Hispanic support for the Republicans plummeted from 44 per cent in 2008, when John McCain was the party’s presidential candidate, to just 27 per cent for Romney, and helped deliver Florida for Obama. Jeb said his party’s position on immigration “hung like an anvil around [Romney’s] candidacy”. “The toxic rhetoric of ‘self-deportation’ suggests that certain groups are not wanted,” he wrote in his book.
Immigration might be an issue for Hillary, too, given Obama’s track record. He has deported record numbers of illegal migrants and failed to follow through on promises of reform made in his first year in office, when the Democrats controlled Congress. But he has stolen back the initiative with executive orders providing de facto amnesty to several million immigrants smuggled in to the United States as children and to adults with children who are US citizens.
Hillary strongly backed the move and has positioned herself to reassure Latino families she will defend it as president.
The Republican response has been to seek to alienate Hispanic voters further by denouncing Obama’s moves as an abuse of power and trying to cut off funding for the scheme. Jeb demonstrated the bind he is in as he tries to woo primary voters and Latinos in the general election by joining in criticisms of the president’s actions, suggesting that Obama had “overstepped his executive authority”, yet saying he backs legislation that would have much the same result.
Arrizurieta says that Jeb’s greatest asset in overcoming the immigration question is simply to show who he is.
“For Jeb, it’s really not that hard. Married to a Mexican lady, his kids are about as American as anybody else but they kind of look Hispanic because they’ve got their mother’s genes,” he says.
“When you’ve created a family that is multicultural and you’ve experienced the culture by living in Miami for 30 years, the issue comes first hand. That’s a huge asset in a general election. It’s more of a challenge in the primary.”
Schale said Jeb probably poses the greatest threat to Hillary’s bid for the presidency because of it. “He does have, and Democrats shouldn’t underestimate this, a fairly significant well of support among Hispanics.

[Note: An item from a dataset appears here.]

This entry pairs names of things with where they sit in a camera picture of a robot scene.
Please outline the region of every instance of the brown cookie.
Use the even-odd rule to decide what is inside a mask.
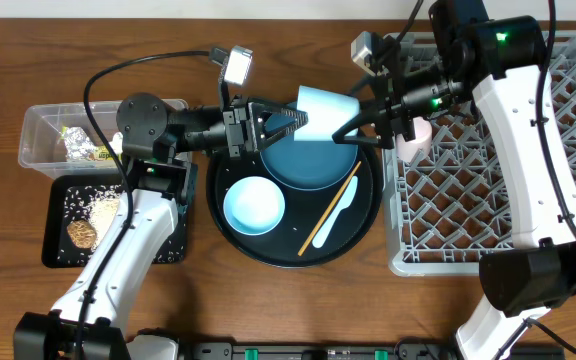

He’s spent a lot of time building relationships and trying to be accessible.
“Florida’s a hyper-competitive state and Jeb gives the Republicans a lot more chance of winning it than, say, Rand Paul or Ted Cruz or Scott Walker, but I don’t think it’s a foregone conclusion.”
Arrizurieta would agree with that. He acknowledges the pitfalls for Jeb but sits back and enjoys the idea of a man he regards as one of his own in the White House.
“They used to refer to [Bill] Clinton as the first black president. I can assure you, if we’re fortunate enough to get there, Jeb Bush will be the first Hispanic president,” he says.